Layla Darwiche, BA, Taha Ashraf, MD, Syed-Mohammed Jafri, MD Henry Ford Health, Detroit, MI
Introduction: We present the first completed robotic assisted hepatectomy leading to living donor right lobe liver transplant with complex vascular construction at our institution.
Case Description/Methods: An 18 year old male with a medical history of ulcerative colitis, primary sclerosing cholangitis complicated by liver cirrhosis and refractory pruritus, presents for liver transplantation. The patient is listed for liver transplantation with an altruistic liver donor allowing for scheduled transplantation.
A robotic hepatectomy is performed in a piggyback transplant manner. The patient’s liver is immobilized and the bile duct is transected above the cystic duct. The hepatic arteries are transected distal to their anterior and posterior branch points. The right and left portal veins are isolated and only the left portal vein is ligated. Once the donor’s right liver lobe becomes available, the operation is converted to an open surgery. Tissue is removed off of the inferior vena cava (IVC) and the right hepatic vein is transected. The middle and left hepatic veins and right portal vein are isolated and ligated. A right lateral drain is placed posterior to the right lobe and a right medial drain is placed posterior to the hilum. The donor bile duct is found to be smaller than the recipient bile duct, leading to a bifurcated duct to duct anastomosis. The patient’s estimated blood loss is 1.5 liters total for the procedure.
Postoperatively, liver enzymes are elevated and white blood cell count rises.
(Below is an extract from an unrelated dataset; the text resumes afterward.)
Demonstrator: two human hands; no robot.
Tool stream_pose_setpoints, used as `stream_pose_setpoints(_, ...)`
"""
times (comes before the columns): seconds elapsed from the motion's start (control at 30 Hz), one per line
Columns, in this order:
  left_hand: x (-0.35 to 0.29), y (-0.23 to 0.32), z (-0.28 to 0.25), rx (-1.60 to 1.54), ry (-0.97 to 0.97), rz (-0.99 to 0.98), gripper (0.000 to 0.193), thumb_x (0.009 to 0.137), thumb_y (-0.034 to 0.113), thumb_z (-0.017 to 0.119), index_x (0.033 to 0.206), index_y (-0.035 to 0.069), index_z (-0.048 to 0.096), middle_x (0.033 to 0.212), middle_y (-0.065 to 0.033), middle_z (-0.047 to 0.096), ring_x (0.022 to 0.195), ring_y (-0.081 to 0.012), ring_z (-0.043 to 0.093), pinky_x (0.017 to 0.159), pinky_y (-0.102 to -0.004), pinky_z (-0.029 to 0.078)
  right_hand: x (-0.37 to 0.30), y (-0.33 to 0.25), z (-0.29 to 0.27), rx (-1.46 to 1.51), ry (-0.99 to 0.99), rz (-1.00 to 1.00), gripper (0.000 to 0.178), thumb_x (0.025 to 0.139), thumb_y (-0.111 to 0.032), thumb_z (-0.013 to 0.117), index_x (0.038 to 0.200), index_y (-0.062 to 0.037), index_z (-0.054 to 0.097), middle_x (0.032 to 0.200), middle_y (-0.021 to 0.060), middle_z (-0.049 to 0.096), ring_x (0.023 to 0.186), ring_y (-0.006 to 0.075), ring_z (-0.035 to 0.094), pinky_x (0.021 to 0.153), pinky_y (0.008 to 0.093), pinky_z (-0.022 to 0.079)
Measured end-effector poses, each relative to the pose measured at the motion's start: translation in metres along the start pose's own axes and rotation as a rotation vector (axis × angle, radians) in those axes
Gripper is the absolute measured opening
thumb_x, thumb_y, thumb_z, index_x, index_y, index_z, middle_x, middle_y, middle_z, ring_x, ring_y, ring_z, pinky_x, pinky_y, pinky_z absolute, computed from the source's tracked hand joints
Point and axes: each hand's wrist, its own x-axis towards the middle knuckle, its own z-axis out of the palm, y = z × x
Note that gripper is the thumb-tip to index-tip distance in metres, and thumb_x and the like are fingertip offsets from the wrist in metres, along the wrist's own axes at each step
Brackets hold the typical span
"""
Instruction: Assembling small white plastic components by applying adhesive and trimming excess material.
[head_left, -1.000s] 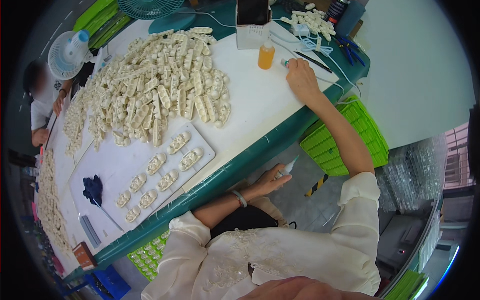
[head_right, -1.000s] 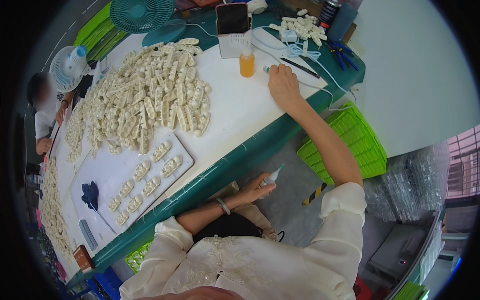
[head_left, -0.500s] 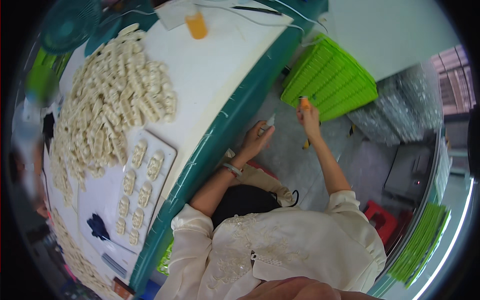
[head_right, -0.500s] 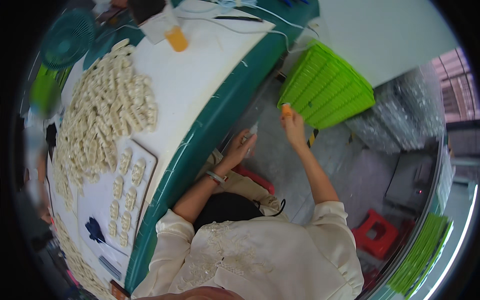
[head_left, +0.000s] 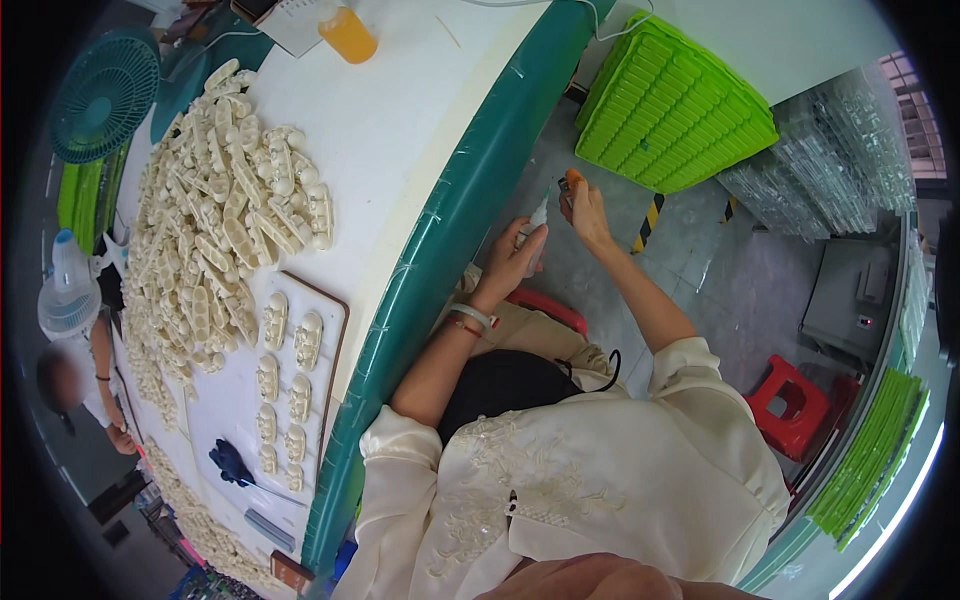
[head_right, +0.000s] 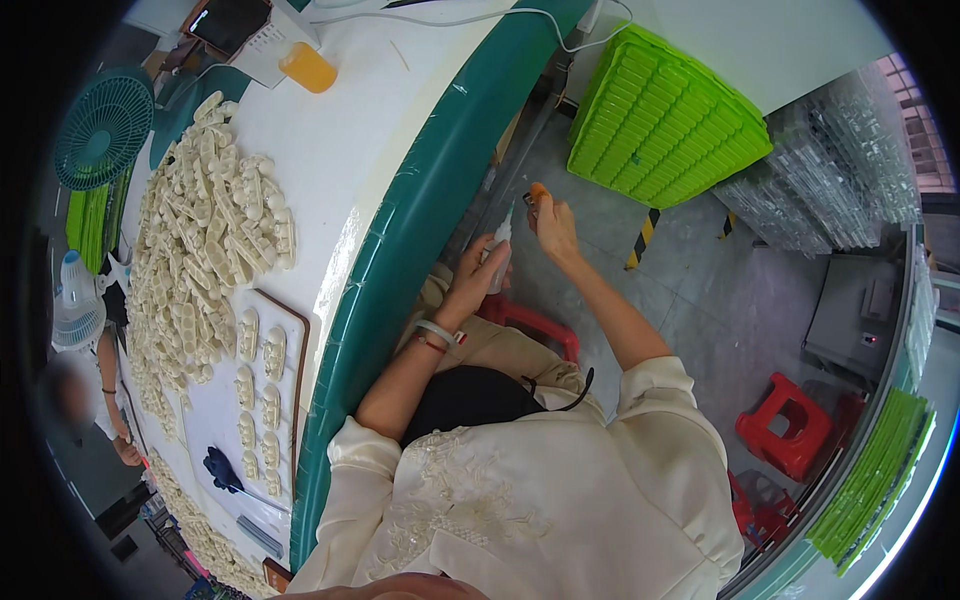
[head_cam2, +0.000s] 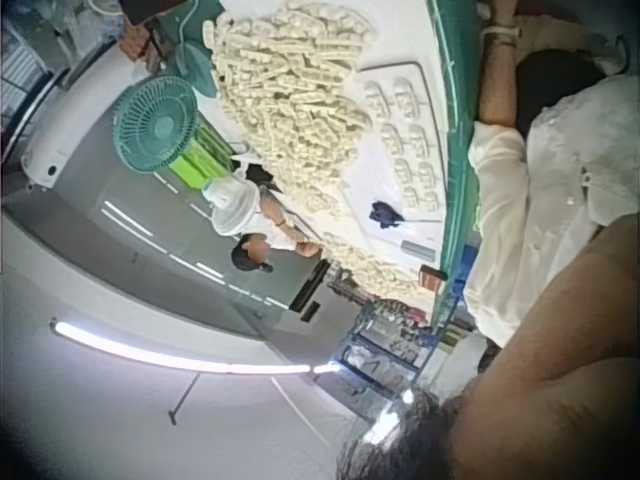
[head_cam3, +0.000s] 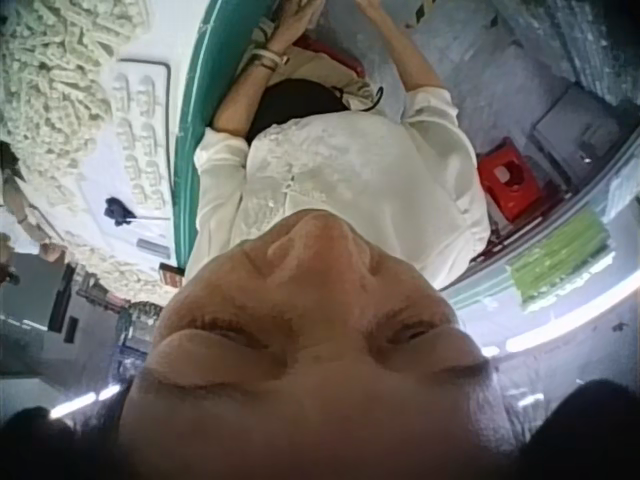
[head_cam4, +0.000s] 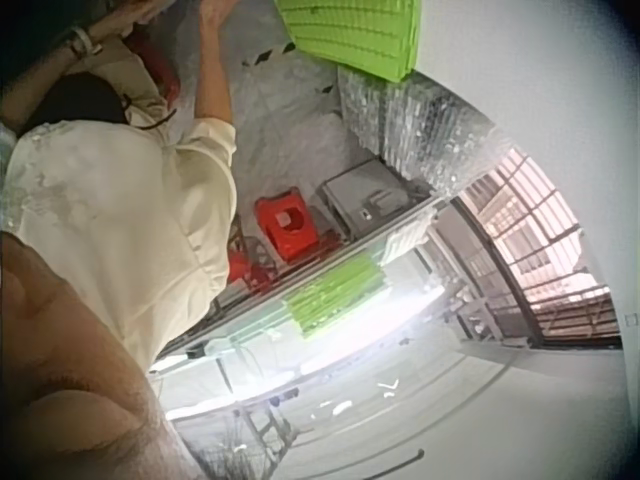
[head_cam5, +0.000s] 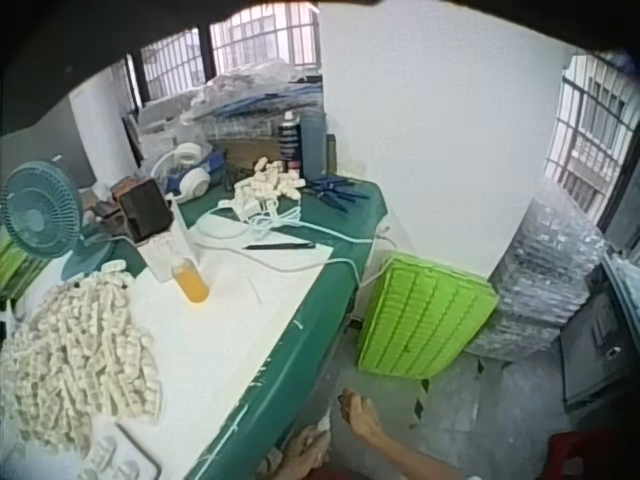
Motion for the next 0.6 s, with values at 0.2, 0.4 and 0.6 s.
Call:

A hepatobiliary iminodiacetic acid (HIDA) scan reveals a bile leak. Computed tomography shows a 3 cm fluid collection anterior to the IVC. An endoscopic retrograde cholangiopancreatography (ERCP) confirms a high-grade bile leak and two plastic biliary stents are placed.
18 days after discharge, the patient presents with drain site pain and green output. Imaging shows 6 cm fluid collection along the superior liver margin requiring additional drain placement with antibiotic and antifungal treatment. Repeat ERCP shows improvement of bile leak.
Discussion: Robotic hepatectomy and liver transplant display promising surgical benefits, but the associated learning curve with the procedure can impact outcomes. Studies of robotic hepatectomy reveal shorter operative duration, lower blood loss, and lower complications with more experience. In this case, biliary duct injury with bile leak occurred with our first robotic hepatectomy and liver transplant.
Disclosures:
Layla Darwiche indicated no relevant financial relationships.
Taha Ashraf indicated no relevant financial relationships.